# How to the traverse the visa minefield?



## ethos15 (Nov 24, 2014)

I was reading a thread which I had hoped to link to, but as a newbie am not allowed so bare with me. It was called can an aussie get extended visa after arrival.

Thanks to all the have posted there already. I am an Australian citizen and was planning to live in Chiang Mai for one year while I study an Australian University course externally (online). I was planning to come back once every 6 months for exams and to visit family and friends. 

I was considering getting the double entry visa (6 months) and then on return to Australia undertake my exams and get another double entry visa for the remaining 6 months.

Does anyone know if this is possible and whether or not there is a period of time that you have to wait before you can apply for the second double entry visa?

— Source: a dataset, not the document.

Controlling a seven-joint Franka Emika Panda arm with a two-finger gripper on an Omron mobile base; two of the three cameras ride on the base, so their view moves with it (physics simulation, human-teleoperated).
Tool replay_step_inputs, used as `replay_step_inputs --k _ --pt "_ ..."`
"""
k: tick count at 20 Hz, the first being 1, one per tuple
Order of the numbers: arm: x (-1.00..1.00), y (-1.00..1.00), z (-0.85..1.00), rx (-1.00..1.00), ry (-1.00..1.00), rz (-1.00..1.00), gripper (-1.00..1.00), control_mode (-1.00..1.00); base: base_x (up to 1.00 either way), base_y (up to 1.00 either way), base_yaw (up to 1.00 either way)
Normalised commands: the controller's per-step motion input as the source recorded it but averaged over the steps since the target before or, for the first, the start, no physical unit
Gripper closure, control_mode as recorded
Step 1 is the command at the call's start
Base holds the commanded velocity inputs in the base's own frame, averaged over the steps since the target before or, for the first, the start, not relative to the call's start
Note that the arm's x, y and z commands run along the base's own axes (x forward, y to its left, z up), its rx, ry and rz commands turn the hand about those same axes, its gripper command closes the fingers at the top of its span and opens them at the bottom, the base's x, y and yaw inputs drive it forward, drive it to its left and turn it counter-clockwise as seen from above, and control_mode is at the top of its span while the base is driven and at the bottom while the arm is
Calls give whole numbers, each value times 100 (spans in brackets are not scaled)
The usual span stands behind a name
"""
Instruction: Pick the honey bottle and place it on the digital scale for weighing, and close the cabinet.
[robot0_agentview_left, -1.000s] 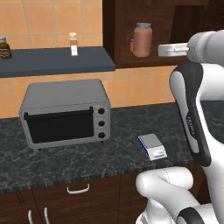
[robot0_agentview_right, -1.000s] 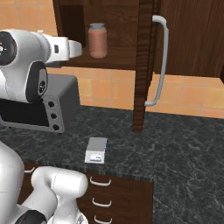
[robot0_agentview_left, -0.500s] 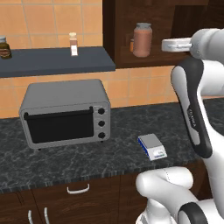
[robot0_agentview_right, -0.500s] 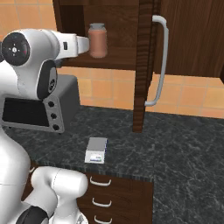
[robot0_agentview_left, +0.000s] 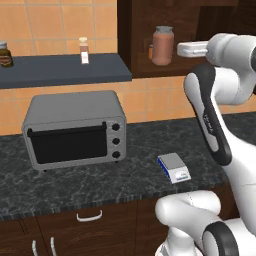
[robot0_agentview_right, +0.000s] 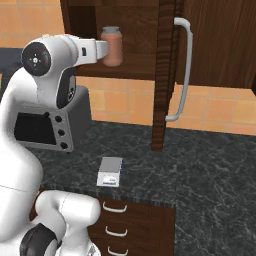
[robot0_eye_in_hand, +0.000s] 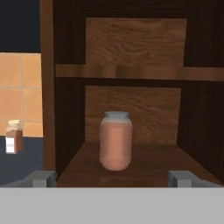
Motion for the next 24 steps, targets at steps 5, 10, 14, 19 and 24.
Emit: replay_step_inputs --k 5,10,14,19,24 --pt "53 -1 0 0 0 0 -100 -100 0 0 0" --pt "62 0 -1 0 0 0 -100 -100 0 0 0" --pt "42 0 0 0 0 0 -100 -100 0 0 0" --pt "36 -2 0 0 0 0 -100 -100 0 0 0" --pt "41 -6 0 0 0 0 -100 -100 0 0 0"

I also read a rival forum document related to visa's (again sorry no link):

That I could potentially get a Non-Immigrant “ED” Visa, (I wouldn't imagine my Australian University course mentioned above would be recognised). It talks about the possibility of enrolling in Thai language classes, it goes on to say "In most cases, the school where you enroll will know what documents are required by the local Thai Immigration Office. Many of the language school websites note that four hours or more of study a week is sufficient to qualify for the extension of stay."

Does anyone have any personal experience with this? I would be studying (university) fulltime and am keen to do some volunteer work in the local community to help integrate and give something back, while on the other hand part of the reason to move would be the lifestyle. 

Learning Thai would be great! As I do plan to learn as much as possible and have heard its a difficult language to learn.

Are there 4 hour a week classes that are recognised for this ED visa that you are aware of? How much do they cost? Have people found 4 hours of classes a week enough to find the course useful in learning Thai?

Many thanks


----------